Some people look back at high school or college as the best time of their lives. For me, being a part of this family of ours is better than anything I ever imagined. My love for each of you reaches places so deep inside I didn’t even know they existed. Seeing each of you grow into the person you have become, finding purpose in life, blossoming into a unique personality — these have been my greatest pleasures. In return, you have made me a better person than I ever would have been without your love. I want to be better than I am because I think you deserve it from me.
But the fact is, everybody has to die and I am no exception. It may be that my death will come suddenly, in which case I hope you will see to my burial according to Jewish law and take the full week to acknowledge my absence from your life.

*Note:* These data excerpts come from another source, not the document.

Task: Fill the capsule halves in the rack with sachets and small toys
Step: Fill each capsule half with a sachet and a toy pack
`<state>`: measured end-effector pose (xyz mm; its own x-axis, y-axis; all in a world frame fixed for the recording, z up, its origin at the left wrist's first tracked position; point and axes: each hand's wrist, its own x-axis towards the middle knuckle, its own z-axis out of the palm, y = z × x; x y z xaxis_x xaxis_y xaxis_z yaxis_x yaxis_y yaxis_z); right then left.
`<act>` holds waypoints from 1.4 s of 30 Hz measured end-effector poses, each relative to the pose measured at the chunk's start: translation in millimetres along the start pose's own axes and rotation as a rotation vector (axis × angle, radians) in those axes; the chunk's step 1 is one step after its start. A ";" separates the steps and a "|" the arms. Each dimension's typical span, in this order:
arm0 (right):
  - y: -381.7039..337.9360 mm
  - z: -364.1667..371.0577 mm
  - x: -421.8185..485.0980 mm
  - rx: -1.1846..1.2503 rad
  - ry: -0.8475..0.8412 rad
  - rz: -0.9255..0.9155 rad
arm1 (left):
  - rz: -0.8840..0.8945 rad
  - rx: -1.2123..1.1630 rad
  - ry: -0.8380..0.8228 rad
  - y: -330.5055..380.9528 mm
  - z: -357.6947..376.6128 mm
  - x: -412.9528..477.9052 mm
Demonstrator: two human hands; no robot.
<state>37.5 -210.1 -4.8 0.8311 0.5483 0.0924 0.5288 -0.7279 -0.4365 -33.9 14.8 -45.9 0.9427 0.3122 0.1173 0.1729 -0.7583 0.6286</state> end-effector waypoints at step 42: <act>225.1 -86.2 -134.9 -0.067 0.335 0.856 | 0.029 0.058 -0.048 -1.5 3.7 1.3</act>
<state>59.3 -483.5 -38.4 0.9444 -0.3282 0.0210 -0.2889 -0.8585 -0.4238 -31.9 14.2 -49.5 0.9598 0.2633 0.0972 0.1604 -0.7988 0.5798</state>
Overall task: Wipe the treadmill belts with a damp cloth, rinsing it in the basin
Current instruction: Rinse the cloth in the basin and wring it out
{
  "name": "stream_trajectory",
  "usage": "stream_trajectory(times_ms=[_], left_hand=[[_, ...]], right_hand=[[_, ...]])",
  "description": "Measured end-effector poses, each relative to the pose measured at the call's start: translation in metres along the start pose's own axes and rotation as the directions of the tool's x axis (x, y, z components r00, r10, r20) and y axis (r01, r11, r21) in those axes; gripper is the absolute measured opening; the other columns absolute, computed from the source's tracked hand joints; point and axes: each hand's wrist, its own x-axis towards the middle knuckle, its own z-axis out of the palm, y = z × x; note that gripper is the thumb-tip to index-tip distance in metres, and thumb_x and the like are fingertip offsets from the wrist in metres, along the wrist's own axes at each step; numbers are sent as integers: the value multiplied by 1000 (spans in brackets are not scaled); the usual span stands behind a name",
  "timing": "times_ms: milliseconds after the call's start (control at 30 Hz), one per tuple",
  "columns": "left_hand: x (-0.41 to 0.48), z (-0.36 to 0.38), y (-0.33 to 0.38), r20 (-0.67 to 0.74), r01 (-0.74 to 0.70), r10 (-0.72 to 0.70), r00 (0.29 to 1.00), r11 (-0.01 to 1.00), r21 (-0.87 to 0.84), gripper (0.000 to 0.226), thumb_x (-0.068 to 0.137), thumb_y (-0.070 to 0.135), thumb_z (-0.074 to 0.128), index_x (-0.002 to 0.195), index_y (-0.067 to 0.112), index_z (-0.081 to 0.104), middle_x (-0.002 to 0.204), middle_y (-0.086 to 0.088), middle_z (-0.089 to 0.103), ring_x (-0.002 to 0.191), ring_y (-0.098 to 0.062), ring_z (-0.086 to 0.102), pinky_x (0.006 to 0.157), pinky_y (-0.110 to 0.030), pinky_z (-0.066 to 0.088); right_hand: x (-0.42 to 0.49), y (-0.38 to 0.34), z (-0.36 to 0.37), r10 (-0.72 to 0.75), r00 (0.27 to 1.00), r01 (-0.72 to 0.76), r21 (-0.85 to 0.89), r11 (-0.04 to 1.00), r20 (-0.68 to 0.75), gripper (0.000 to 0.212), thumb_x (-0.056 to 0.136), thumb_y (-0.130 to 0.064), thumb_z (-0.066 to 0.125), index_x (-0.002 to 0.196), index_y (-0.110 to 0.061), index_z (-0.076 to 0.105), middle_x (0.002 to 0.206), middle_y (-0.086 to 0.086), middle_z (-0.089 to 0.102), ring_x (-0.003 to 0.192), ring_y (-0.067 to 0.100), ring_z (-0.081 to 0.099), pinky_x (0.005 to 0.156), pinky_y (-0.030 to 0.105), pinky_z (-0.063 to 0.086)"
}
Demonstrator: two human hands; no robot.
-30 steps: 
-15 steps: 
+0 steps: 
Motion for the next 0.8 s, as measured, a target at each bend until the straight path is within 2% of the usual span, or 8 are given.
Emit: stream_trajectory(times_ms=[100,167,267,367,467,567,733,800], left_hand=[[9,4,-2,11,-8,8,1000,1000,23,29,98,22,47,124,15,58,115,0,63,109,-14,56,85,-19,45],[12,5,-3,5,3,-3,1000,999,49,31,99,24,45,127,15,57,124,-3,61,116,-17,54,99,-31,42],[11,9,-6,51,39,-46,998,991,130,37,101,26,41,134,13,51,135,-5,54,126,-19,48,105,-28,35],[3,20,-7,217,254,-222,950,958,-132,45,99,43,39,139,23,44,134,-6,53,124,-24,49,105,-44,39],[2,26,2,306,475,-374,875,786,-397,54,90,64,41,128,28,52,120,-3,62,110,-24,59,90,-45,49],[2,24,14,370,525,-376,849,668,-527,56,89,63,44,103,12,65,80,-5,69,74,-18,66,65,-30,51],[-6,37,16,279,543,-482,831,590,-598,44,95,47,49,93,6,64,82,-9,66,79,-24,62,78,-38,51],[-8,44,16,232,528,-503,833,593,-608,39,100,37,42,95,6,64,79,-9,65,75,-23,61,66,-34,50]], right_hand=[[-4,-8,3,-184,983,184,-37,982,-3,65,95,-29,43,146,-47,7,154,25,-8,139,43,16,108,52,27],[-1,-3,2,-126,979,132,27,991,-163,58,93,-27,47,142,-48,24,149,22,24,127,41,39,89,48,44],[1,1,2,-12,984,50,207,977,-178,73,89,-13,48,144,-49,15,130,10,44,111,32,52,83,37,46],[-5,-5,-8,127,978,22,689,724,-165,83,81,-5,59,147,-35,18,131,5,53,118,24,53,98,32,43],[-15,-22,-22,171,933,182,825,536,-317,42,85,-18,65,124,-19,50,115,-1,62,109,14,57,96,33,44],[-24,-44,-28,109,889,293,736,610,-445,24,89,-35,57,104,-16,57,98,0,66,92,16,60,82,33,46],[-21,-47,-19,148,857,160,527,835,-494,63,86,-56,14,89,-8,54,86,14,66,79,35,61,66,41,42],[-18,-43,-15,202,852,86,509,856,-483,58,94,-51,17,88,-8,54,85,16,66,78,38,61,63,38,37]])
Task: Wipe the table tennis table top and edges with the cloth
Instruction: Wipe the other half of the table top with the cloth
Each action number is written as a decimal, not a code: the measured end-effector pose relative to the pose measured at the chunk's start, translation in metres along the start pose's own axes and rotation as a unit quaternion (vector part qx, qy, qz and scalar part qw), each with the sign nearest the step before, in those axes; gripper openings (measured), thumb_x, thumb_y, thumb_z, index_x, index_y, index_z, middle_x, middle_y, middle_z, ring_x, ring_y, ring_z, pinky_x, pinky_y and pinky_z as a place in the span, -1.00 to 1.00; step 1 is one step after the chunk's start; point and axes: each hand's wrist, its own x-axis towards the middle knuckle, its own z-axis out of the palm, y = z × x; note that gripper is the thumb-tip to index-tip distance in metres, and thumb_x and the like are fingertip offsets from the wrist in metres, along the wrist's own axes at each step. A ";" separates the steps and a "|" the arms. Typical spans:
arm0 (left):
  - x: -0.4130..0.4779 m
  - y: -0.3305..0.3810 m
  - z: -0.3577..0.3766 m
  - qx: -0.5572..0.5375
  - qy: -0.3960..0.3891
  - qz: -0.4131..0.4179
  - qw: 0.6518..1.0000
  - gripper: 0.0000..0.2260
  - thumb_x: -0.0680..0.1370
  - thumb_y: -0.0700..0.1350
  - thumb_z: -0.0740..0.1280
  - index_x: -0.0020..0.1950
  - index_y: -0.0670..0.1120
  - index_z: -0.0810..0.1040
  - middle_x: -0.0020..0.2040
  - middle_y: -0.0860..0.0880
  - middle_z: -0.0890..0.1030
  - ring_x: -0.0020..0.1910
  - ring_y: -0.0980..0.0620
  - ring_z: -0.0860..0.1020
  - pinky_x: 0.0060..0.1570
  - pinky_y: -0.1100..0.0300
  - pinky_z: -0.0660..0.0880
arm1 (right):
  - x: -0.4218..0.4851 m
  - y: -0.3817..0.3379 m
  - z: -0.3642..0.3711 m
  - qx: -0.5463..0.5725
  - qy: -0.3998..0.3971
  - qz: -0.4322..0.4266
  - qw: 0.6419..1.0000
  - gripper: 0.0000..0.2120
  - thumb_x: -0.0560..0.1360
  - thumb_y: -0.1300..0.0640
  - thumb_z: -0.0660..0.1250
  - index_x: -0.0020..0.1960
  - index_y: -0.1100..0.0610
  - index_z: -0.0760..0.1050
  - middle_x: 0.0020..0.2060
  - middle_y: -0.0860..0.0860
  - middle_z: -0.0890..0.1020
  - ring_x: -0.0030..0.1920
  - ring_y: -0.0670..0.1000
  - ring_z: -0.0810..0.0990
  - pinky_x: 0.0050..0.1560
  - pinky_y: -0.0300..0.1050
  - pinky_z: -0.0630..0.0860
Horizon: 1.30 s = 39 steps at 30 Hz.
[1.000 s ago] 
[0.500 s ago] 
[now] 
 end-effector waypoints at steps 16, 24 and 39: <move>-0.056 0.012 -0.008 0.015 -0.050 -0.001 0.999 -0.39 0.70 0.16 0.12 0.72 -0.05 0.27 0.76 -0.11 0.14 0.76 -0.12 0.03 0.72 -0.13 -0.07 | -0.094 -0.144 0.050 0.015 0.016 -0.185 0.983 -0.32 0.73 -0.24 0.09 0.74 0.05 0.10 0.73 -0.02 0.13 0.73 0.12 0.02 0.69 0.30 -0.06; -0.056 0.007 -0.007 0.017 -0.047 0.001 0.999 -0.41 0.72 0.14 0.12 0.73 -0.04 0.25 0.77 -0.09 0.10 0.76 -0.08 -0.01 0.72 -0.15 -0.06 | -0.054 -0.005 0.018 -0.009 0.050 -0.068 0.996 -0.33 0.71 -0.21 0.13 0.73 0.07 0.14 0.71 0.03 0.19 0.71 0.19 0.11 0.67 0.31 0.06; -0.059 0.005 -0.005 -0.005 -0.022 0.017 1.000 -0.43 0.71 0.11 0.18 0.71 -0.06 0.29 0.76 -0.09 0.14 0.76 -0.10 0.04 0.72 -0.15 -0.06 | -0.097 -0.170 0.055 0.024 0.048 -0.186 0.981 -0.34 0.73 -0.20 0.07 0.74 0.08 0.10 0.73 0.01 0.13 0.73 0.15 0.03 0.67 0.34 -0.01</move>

But if my death comes incrementally, if I am facing an ebbing away of what makes me me so that you have to make decisions about how to proceed with my care, I do not want to leave you guessing about what I want.
I want to be able to enjoy your company. And I want you to be able to enjoy mine. I would not mind becoming something of a burden on you — each of you has been a burden I have carried at some point in my life, and they were the happiest burdens I can remember. But if I am afflicted with an illness that will so decimate me that your lasting memory of me will be in my final misery, please spare me the misery and you the memory. Without your love and presence in my life, I have very little to live for. And my heart would break if, because of a decision you make, you cannot be at peace with my life or my death. Act on my instructions on my behalf and be confident that you have shown me all the love and respect a husband or father could want.
I hope that when I die you will not feel like you have already grieved my loss.
My father told me near the end of his life that he was not afraid to die. I don’t share his courage, though I want to. But I am not afraid at all about being dead. I am entirely confident that the life my body surrenders will return to its source, and with or without my knowing it, I will live forever as we all will. In the meantime, if I have to look back at what I have accomplished in this world, I only have to look at you and know that I am leaving a better place than I found. I love you, and I know you love me.
My friends, my dear friends. Enough of you have shared your agony with me at moments of decision making that I could not abandon the rest of you to uncertainty. And as I approach the age at which my father, who was no less certain than I that he would live out his 120 years, at which my father reached the Rubicon of his life, I could not abandon my family to that uncertainty. I love you all too much, and I love them more.
My words are not your words. In six months or six years, my words may not even be my words. By then, I hope that at least in this small corner of the community, these conversations will be more common and easier to pursue.